The new GCSE grading system has "ratcheted up the pressure" on teenagers, school leaders have warned.
Heads have raised concerns that GCSE reforms in England could have an impact on the mental health of young people, adding that schools have responded to the situation by giving students extensive support to help ease stress and anxiety.
Teenagers across England, Wales and Northern Ireland will receive their GCSE results on Thursday.
According to one study, as few as 200 students could score a clean sweep of 9s - the new top grade - in all of their GCSEs this summer.
Under the biggest shake-up of exams in England for a generation, traditional A* to G grades have been scrapped and replaced with a 9 to 1 system, with 9 the highest grade.
One expert argued that last year, a higher percentage of English and maths entries gained the two new top grades - 8s and 9s - than the proportion of A*s awarded for the two subjects in 2016 under the old system, a pattern that could continue this summer across more subjects.
But some may feel disappointed with grade 8s as it "does not feel as grand as the old A*", it was suggested.
English and maths were the first subjects to move to the new grades.
This year, 20 subjects will be awarded the new-style grades - with a grade 7 broadly equivalent to an A under the old system, and a 4 broadly equivalent to a C.
Geoff Barton, general secretary of the Association of School and College Leaders, said: "We are concerned that the new grading system for GCSEs ratchets up the pressure on young people another notch.
"It was already very hard to achieve the top grade of A* under the old system, and it is even harder to achieve the top grade of a 9 under the new system.
"Young people striving for those top grades may therefore feel disappointed if they do not achieve them, even though they have done exceptionally well in the grades they do achieve."
Teenagers should be aware that the "bar has deliberately been set at a higher level" under the new system, and they should "take great pride in their results", he said.
Mr Barton added: "The new grading structure is another aspect of a very significant set of reforms to GCSEs which has put young people under a great deal of additional pressure.
"The new exams are harder, contain more content, and involve sitting more papers.
"We are worried about the impact on the mental health and wellbeing of young people caused by these reforms and it is our view that such a substantial set of changes as this should have been introduced in a more managed and considered manner.
"It is to the credit of schools that they have responded to this situation by providing their students with extensive pastoral support in order to alleviate stress and anxiety despite severe funding pressures."
Under the new system, there is more differentiation between results - with three top grades, 7, 8 and 9 compared to two A* and A under the old system.
Professor Alan Smithers, director of the Centre for Education and Employment Research at the University of Buckingham, said that his analysis of last year's GCSE results for 16-year-olds in England only showed that the changes have created "more room at the top".
Fewer English and maths entries were awarded a grade 9 than gained an A* in 2016, he said - 3% against 5.5%.
But a further 6% of entries got a grade 8.
This means that overall, 9% of entries gained a grade 8 or 9, against 5.5% awarded A* in these subjects in 2016.
"Parents, pupils and schools have increasingly tended to see straight top grades as the acme of success in GCSE," Prof Smithers said.
"It looks as if many are going to be disappointed this year in spite of the actual improvement at the top.
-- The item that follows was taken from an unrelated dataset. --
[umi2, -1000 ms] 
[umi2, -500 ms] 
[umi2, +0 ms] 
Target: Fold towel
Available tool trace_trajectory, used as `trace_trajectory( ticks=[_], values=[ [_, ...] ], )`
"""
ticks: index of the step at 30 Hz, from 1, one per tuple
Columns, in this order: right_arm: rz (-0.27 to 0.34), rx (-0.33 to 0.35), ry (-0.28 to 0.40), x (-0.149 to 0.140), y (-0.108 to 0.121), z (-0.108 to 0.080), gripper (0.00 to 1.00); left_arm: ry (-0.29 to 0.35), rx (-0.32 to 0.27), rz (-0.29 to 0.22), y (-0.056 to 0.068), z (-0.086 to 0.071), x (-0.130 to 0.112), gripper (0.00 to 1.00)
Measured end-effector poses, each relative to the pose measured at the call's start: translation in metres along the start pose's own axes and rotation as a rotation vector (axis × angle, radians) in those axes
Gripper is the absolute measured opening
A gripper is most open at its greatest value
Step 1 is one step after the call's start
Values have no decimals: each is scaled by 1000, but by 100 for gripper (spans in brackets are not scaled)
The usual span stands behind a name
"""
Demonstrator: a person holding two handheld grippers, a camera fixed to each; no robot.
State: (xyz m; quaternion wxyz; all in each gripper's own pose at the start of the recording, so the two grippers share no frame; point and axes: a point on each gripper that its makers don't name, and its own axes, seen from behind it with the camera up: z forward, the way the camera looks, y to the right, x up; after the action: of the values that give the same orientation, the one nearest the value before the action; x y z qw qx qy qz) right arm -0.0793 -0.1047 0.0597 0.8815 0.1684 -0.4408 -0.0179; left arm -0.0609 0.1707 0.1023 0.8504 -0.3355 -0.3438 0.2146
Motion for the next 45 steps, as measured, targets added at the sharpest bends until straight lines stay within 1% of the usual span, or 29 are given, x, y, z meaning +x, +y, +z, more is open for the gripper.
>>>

It will not, however, feel like it because a grade 8, does not seem as grand as the old A*."
An Ofqual spokesman said: "Fewer grade 9s will be awarded in each subject than A*", adding that grades 9s are intended to reward "exceptional performance".
Mary Bousted, joint general secretary of the National Education Union, said: "This year, like last, it has been virtually impossible for teachers to predict their students' results because of a lack of certainty in the new 9-1 grade boundaries.
"We know that students who could have expected to receive an A* in 'legacy' GCSEs will be disappointed if they receive an 8 rather than the top grade of 9.
"This sense of under achievement could lead to them deciding that they aren't good enough in those subjects to continue them to A level."
A Department for Education spokesman said: "Our new gold-standard GCSEs don't just raise academic standards but the new grade 9 provides stretch at the top end of the ability range to recognise and reward truly exceptional performance."